Lastly, and perhaps most salient in terms of cancer care, is the physical category. Think about the last time you were sick. What was your mood like? Perhaps you felt pretty down, or frustrated. What were your thoughts like? And what did you do? Maybe you curled up in bed with some soup and watched tv? Your body influences your mood, thoughts, and behaviors, whether you’re aware of it or not.

Exercise and participating in enjoyable activities also may help. Recent data suggest that people who maintain some physical exercise during treatment not only cope better but also may live longer.

What all of this shows us is that, when you’re diagnosed with cancer, the illness ends up infiltrating and impacting more than just your physical body — it impacts your thoughts, behavior and mood whether you are aware of it or not. These connections can play to your advantage. While your clinicians are directly targeting the cancerous tumor (the physical piece), we can bolster that by addressing the other aspects as well — helping you to feel better throughout the process and actually get better.


What is person in context care?

Let’s take this one step further. Not only does good cancer care take into account these various aspects in a comprehensive manner that meets the person where they are, it does so proactively. It doesn’t wait for there to be an issue.

Person in context care takes you — and all of the various facets of your being — where you are and proactively shepherds you through what you need, when and how you need it. This form of cancer care is able to smooth the bumps in the road along the way so you can focus on what’s important to you.

Such a model doesn’t exist quite yet but we’ve already seen research that has shown there would be a significant amount of benefits:

  • Screening for and addressing issues in these dimensions increases patient satisfaction with care1
  • Improves other cancer-related symptoms (for example, pain)2
  • Increases ability to tolerate chemotherapy and may prolong survival time3

This research has also repeatedly reinforced the connections we’ve already discussed between the different aspects of a person and their experience with their physical being1.

Many centers are beginning to integrate this perspective — and the necessary services — into their care model but change, while necessary, is slow and often costly. The more patients are aware of this model, adopt it for themselves, and push for providers to see things through a similar lens, the more we can move forward towards an ideal experience for people affected by a life-changing illness.

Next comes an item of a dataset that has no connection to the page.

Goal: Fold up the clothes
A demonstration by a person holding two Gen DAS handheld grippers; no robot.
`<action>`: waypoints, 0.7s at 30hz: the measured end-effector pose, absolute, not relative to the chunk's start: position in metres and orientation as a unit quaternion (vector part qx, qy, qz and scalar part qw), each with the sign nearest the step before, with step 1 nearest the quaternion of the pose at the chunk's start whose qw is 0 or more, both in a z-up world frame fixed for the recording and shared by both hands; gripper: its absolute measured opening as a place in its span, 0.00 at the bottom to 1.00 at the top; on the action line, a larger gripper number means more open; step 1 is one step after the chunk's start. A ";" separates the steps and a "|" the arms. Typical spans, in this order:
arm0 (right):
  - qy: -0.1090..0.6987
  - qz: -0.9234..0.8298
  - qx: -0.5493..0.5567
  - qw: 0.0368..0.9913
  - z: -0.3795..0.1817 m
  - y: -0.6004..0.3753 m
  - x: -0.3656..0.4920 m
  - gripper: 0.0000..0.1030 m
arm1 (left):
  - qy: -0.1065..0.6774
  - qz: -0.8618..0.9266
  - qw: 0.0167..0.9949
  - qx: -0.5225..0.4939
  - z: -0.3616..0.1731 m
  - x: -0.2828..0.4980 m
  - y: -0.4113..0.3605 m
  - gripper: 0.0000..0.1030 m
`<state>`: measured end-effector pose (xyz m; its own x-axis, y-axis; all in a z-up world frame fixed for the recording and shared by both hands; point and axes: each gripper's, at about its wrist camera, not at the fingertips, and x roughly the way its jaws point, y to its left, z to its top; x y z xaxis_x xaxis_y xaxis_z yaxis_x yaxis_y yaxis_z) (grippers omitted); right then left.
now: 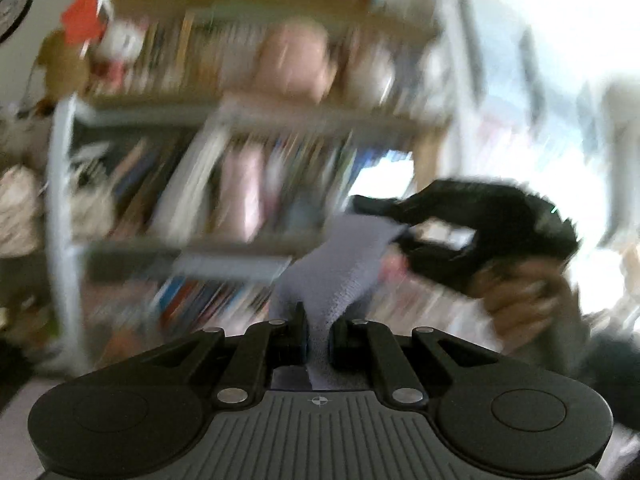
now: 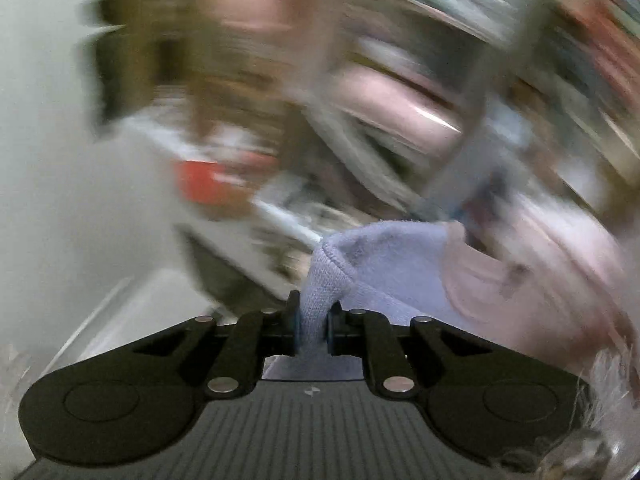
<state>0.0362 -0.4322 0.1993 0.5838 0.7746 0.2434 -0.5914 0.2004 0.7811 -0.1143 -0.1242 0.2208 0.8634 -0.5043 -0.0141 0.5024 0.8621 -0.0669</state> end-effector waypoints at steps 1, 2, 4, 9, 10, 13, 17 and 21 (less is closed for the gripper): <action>0.078 0.467 0.439 0.764 0.218 -0.432 0.033 0.10 | 0.000 -0.286 0.957 -0.050 0.229 -0.117 -0.116 0.08; 0.061 0.485 0.427 0.760 0.235 -0.429 0.031 0.10 | -0.010 -0.304 0.950 -0.068 0.235 -0.119 -0.106 0.08; 0.049 0.504 0.402 0.763 0.256 -0.418 0.029 0.10 | -0.006 -0.327 0.941 -0.091 0.235 -0.118 -0.089 0.08; 0.147 0.469 0.353 0.796 0.234 -0.364 0.055 0.11 | 0.139 -0.255 0.949 -0.127 0.164 -0.078 -0.046 0.08; 0.179 0.451 0.333 0.809 0.217 -0.347 0.066 0.11 | 0.178 -0.232 0.947 -0.134 0.143 -0.067 -0.038 0.08; 0.280 0.387 0.262 0.839 0.151 -0.292 0.098 0.11 | 0.287 -0.169 0.937 -0.107 0.079 -0.036 -0.022 0.08; 0.366 0.330 0.209 0.845 0.078 -0.241 0.118 0.11 | 0.355 -0.119 0.925 -0.061 0.036 -0.014 -0.010 0.08; 0.372 0.343 0.202 0.839 0.060 -0.214 0.122 0.12 | 0.387 -0.083 0.916 -0.059 0.019 -0.002 0.009 0.12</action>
<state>0.1220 -0.2142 0.0600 0.4879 0.7252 -0.4859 -0.4244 0.6835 0.5939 -0.0023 0.0092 0.0189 0.6867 -0.1984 -0.6993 0.1067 0.9791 -0.1729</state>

Robin Care aims to be that catalyst. Using our knowledge and expertise surrounding the cancer experience, our care advocates can leverage technology to guide patients seamlessly through the journey. It is our hope that by being successful with our model of cancer care outside the traditional system we can greater effect change on a more timely scale.

  1. Loscalzo M, Clark K, Pal S, Pirl WF. Role of Biopsychosocial Screening in Cancer Care. Cancer J 2013; 19:414-420.
  2. Carlson LE, Waller A, Mitchell AJ. Screening for distress and unmet needs in patients with cancer: review and recommendations. J Clin Oncol. 2012;30:1160Y1177.
  3. Gallo JJ, Bogner HR, Morales KH, et al. The effect of a primary care practice-based depression intervention on mortality in older adults: a randomized trial. Ann Intern Med. 2007;146:689Y698.